The western world in which we live embraced democracy in the aftermath of the Second World War, an era that held much promise for the further evolution of mankind into a free and intelligent species finally capable of breaking the shackles of the past.
The new millennium has, however, brought different challenges with it that threaten to reverse the process. Mostly, they take the form of ancient, regressive belief systems imported from less progressive parts of the world, the unrelenting pressures of corporate globalisation and disillusionment with the parliamentary system that is at the heart of our modern way of life. Democracy, therefore, remains as much an embattled ideal as ever.
There was a time when, at least in the prosperous, advanced countries of the world, we believed that the days of tyranny, warfare and barbarism belonged to a distant past.
Now we’re not so sure; in many ways it seems as if the world is regressing, from the rise of fundamentalist Islam to the less militant but often equally conservative Orthodox Judaism, neo-conservative Christianity and hard-line Hinduism.
Such belief systems are questioning much of the scientific progress made over the past century and a half, and in the process plunging us back into a world of dogma and superstition, not to mention intolerance. Is our parliamentary democracy really free? The current backlash comes in the midst of ever-faster technological advance and change.
In other words, the gap between science and large sections of the world’s people is growing rapidly, and some might say the accelerating rate of change is creating a sense of uncertainty and instability that is causing many to seek refuge in old certainties.
The gap between ‘normal’ citizens, businesses and even countries on the one hand and the ever more powerful globalised corporations on the other is also growing continuously, and with it the disparity between rich and poor.
In economic terms we are in the midst of what is called Creative Destruction, and while much of this replacing of the old with the new is driven by technological development, many feel disenfranchised by an economic and political system that allows them to vote but doesn’t listen to them. So what is democracy anyway?
Democracy is a word and concept derived from classical Greece, where a democratic system complete with a legislative assembly evolved some 2,500 years ago. Ok, women, slaves, foreigners and non-landowners were not included, but then neither were they in medieval Iceland, home of the Althing, the oldest existing parliament, established in 930.
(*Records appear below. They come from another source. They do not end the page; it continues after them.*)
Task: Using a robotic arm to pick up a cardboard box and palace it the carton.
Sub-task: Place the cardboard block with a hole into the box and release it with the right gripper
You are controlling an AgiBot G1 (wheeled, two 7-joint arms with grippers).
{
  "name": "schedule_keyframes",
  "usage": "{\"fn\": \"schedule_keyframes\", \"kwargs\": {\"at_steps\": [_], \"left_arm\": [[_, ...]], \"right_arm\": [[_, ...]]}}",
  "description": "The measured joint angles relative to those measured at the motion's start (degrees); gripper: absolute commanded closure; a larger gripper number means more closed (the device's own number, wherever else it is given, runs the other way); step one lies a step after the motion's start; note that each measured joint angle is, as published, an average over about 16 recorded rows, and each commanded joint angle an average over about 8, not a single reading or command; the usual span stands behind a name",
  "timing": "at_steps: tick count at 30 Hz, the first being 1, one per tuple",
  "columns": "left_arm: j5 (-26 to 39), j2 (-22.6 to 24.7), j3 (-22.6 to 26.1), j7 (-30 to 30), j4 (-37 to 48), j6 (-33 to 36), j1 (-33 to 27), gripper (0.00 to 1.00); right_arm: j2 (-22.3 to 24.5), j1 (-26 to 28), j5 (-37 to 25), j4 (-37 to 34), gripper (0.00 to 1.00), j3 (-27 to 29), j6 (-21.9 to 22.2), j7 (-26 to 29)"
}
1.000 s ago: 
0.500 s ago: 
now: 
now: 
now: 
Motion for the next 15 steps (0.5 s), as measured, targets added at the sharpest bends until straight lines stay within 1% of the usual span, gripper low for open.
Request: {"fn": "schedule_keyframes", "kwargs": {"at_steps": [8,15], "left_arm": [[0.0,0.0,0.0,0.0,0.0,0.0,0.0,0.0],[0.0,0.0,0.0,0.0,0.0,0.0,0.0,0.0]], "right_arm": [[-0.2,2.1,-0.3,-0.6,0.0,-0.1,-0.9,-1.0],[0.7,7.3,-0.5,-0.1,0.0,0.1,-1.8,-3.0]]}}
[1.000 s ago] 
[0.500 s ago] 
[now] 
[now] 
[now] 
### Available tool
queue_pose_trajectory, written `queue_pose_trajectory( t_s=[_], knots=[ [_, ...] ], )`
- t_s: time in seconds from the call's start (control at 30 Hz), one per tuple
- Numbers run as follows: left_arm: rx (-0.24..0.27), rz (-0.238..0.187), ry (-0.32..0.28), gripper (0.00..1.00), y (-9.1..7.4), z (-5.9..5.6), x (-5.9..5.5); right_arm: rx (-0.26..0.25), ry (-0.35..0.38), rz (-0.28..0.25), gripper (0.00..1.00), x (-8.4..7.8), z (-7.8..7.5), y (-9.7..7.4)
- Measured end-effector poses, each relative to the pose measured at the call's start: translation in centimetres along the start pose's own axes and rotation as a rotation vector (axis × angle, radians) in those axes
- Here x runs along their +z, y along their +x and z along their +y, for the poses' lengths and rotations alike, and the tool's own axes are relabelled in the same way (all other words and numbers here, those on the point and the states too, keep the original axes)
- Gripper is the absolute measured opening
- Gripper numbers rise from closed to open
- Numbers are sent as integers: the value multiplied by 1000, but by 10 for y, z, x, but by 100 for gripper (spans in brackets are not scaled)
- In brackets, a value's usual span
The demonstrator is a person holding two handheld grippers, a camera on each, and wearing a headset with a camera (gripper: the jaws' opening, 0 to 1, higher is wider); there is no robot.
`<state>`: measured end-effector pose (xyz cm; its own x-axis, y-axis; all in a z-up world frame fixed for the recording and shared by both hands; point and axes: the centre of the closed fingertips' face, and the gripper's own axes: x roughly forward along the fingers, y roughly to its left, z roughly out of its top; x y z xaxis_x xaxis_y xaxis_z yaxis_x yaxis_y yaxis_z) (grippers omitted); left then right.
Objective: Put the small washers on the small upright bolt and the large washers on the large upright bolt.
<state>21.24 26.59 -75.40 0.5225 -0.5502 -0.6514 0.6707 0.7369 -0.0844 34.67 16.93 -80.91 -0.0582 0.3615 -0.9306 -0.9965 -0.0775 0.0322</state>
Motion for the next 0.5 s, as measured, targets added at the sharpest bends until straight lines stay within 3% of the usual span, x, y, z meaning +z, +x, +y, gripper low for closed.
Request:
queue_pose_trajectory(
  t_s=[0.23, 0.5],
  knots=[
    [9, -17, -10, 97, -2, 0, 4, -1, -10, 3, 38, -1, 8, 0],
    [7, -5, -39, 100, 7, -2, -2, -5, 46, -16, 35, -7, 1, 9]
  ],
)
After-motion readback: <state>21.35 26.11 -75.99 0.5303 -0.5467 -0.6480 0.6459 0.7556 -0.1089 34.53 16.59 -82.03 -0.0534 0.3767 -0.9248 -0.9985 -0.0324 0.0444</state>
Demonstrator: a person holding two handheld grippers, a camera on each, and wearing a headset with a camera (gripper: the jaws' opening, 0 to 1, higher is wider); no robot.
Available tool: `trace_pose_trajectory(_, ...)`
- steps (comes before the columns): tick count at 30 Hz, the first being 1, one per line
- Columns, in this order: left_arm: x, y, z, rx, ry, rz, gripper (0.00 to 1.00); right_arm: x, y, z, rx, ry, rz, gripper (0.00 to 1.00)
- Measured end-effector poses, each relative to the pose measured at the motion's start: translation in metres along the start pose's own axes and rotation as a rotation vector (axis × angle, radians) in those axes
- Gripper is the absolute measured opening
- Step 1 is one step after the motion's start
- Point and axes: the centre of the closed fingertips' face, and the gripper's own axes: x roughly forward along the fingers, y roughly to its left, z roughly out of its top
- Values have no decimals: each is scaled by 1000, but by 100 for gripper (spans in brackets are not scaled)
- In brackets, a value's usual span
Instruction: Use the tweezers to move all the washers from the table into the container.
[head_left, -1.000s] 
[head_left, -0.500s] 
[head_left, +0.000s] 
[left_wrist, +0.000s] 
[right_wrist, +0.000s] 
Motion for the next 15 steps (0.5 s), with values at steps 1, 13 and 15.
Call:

Originally designed to be a system with checks and balances in which the elected executive government is responsible to the law-making parliamentary organ, itself made up according to election results, its judiciary arm provides a legal filter right at the end.
In the modern scenario, the power of the executive has indeed been curtailed, but often at the expense of rendering both it and parliament ineffectual in the face of the judiciary, which is spinning a stifling legal spider web around not just those parts of government that unlike itself have actually been elected by the people, but also around society as a whole.
Yes, and then there are the supranational institutions, such as the EU and UN, which add yet another layer of bureaucracy and prescription without actually being able to contribute to major issues such as the environment, drug and people trafficking or the standardisation of international norms and regulations.
True democracy There is no single definition of true democracy. For some it is the system of direct involvement practiced by the Swiss, for others more or less government intervention, Communism, Authoritarianism, Theocratic states, post-liberal secular welfare states where the main concern is with gay people and minorities, conservative central government where the principal focus is on the wealthy and corporations, constitutional monarchy, absolute monarchy, qualified franchise, Libertarianism, Anarchism and many more.
As the world and its problems – and solutions – grow ever more complex, our instinctive desire to seek remedy in old answers will increasingly fall short of our needs. This said, an overly complex legal web does not provide a satisfactory system either, especially since its protagonists are unknown and unelected.
At a time when the concept of democracy is being questioned and the perfect political and economic system remains as elusive as ever, I believe the basic tenets of it to be quite simple – namely that any system which calls itself democratic should provide personal liberty and safety to its citizens, but in return demand responsibility, participation and a commitment to the greater good from them. In other words, any system is only successful when the social contract upon which it was founded is alive and well.